Enfin je retrouve Bill et je retrouve mon courage pour le regarder dix secondes d'affiler sans tenter de dévier la tête. A quelques minutes de la cérémonie, j'ai peut-être l'espoir d'enfin savoir qui va m'accompagner jusque l'hôtel… oups autel. A moins que ma joie fut trop rapide et que l'on m'annonce que je suis relégué au rang de serveur. Avec la chance que j'ai, je n'aurais pas le droit d'utiliser la baguette et on m'offrira quelques minutes de répit pour que je puisse danser. Puis comme un bonheur ne vient jamais seul, ce sera Gabrielle qui me suppliera de lui offrir cette danse, oubliant que je déteste danser et que surtout, je n'ai plus l'âge de jouer à la poupée.

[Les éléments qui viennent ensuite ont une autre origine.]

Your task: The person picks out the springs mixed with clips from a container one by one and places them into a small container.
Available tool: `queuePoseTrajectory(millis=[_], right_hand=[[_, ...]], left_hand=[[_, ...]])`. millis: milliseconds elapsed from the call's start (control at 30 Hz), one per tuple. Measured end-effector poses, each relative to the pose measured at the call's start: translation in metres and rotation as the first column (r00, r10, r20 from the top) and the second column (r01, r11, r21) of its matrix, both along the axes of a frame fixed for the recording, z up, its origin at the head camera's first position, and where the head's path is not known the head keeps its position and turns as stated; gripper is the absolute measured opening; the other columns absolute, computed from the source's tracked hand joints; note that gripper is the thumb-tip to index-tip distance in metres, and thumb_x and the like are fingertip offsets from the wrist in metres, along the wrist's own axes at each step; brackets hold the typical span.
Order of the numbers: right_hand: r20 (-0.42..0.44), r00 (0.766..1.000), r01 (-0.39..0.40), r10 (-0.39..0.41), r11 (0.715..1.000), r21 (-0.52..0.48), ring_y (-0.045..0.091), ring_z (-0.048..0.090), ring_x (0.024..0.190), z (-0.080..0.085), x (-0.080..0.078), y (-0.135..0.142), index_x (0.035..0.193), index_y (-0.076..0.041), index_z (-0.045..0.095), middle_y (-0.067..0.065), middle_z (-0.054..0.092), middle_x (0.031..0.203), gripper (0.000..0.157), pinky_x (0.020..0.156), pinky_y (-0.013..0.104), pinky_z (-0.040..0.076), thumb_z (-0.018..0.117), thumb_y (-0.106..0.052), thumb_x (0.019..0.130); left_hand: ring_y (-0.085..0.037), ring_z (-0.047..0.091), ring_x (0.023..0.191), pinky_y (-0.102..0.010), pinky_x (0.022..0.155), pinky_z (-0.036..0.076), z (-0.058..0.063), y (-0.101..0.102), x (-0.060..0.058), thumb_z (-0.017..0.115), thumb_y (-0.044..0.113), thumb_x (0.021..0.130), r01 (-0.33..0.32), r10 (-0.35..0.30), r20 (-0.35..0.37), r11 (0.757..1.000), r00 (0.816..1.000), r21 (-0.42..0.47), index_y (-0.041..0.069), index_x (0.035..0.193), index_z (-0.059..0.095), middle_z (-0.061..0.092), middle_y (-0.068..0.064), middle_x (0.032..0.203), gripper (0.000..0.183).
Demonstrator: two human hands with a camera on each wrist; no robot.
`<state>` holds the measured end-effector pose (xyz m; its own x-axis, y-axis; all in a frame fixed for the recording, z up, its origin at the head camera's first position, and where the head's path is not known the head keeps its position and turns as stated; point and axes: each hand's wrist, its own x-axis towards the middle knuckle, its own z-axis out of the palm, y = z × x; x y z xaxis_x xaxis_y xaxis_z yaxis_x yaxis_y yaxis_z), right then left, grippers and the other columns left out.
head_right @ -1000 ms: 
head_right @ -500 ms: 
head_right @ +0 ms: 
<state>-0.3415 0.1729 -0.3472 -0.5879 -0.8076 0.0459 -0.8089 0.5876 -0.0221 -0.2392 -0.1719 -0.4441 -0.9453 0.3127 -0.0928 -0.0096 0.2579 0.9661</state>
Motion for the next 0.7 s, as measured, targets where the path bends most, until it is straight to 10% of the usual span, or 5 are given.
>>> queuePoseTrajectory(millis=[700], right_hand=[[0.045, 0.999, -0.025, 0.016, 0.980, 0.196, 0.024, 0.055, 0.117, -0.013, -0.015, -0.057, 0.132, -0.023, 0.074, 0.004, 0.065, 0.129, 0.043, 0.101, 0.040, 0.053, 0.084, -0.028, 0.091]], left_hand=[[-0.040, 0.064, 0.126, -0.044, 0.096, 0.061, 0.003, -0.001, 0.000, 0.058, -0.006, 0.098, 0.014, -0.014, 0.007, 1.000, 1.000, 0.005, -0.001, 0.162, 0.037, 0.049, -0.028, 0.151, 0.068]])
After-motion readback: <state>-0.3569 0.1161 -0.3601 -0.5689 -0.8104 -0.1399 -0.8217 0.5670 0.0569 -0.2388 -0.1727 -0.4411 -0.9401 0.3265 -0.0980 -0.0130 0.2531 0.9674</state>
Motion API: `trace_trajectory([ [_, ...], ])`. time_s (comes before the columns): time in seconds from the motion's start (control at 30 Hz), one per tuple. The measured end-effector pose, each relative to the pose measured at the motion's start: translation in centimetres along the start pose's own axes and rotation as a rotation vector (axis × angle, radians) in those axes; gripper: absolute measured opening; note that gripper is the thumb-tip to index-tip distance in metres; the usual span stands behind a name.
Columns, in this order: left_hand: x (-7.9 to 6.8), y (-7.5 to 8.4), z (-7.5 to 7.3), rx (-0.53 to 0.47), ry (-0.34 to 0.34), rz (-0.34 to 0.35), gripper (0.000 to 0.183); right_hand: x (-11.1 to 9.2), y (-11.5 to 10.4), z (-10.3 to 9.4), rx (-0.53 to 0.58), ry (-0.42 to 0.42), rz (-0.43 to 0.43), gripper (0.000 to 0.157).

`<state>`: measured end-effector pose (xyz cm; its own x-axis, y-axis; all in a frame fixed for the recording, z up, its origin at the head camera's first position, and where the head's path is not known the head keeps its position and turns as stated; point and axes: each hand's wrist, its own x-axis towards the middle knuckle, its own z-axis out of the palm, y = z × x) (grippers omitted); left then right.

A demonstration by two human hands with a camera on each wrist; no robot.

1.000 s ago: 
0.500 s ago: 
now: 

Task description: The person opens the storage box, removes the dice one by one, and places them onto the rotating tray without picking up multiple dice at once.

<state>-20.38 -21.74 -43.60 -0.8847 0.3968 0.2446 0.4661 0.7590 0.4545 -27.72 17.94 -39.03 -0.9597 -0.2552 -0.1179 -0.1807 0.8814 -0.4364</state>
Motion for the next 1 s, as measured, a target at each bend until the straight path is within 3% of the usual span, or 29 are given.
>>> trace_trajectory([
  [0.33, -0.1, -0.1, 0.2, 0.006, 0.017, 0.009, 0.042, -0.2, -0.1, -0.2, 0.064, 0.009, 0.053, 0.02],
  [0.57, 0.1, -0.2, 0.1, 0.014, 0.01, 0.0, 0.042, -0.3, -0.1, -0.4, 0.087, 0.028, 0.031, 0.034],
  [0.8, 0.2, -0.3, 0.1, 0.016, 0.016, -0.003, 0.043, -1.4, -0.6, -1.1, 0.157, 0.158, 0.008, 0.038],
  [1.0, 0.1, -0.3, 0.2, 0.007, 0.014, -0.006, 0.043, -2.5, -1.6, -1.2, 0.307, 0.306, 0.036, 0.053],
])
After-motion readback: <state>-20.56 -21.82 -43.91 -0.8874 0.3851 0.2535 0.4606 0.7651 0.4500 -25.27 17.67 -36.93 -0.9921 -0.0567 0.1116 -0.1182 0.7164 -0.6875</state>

- Je sais qu'on avait prévu que tu fasses ton entrée avec…

Plouf, mon esprit s'est fermé à tous bruits extérieurs et je n'entends plus que la voix de mon frère. Comme ça, ils avaient bien prévu quelque chose pour moi. Oui sauf, que moi, personne n'avait pris la peine de me mettre au courant.

- Gabrielle… Ca lui aurait fait très plaisir mais Fleur… enfin, on a décidé que comme elle était demoiselle d'honneur, il fallait qu'elle fasse son entrée avant.

Les mots se font plus lointains, comme à chaque fois qu'on ne va pas droit au but. Alors des milliers d'idées se bousculent, entre l'horreur de voir qu'on avait pu penser faire de Gabrielle et de moi un couple, et celle que finalement, je me retrouvait seul, plantée par une gamine qui au vue des rubans roses qui pendent de ses cheveux, ne devait pas avoir plus de douze ans.

- Alors nous avons d'abord pensé à Ginny mais ça supprimait un couple et nous donnait un nombre impair. Ne me demande pas pourquoi, c'était inconcevable pour Fleur. La superstition paraît-il. Donc ce sera…

Je n'entends plus ce qu'il me dit car la réponse vient de me sauter aux yeux, littéralement. Hermione est en train de faire son apparition, rayonnante dans cette robe aux reflets bleus, j'oublie alors les formules de politesse et je détourne la tête en me disant qu'au moins j'avais échappé à la corvée de vaisselle.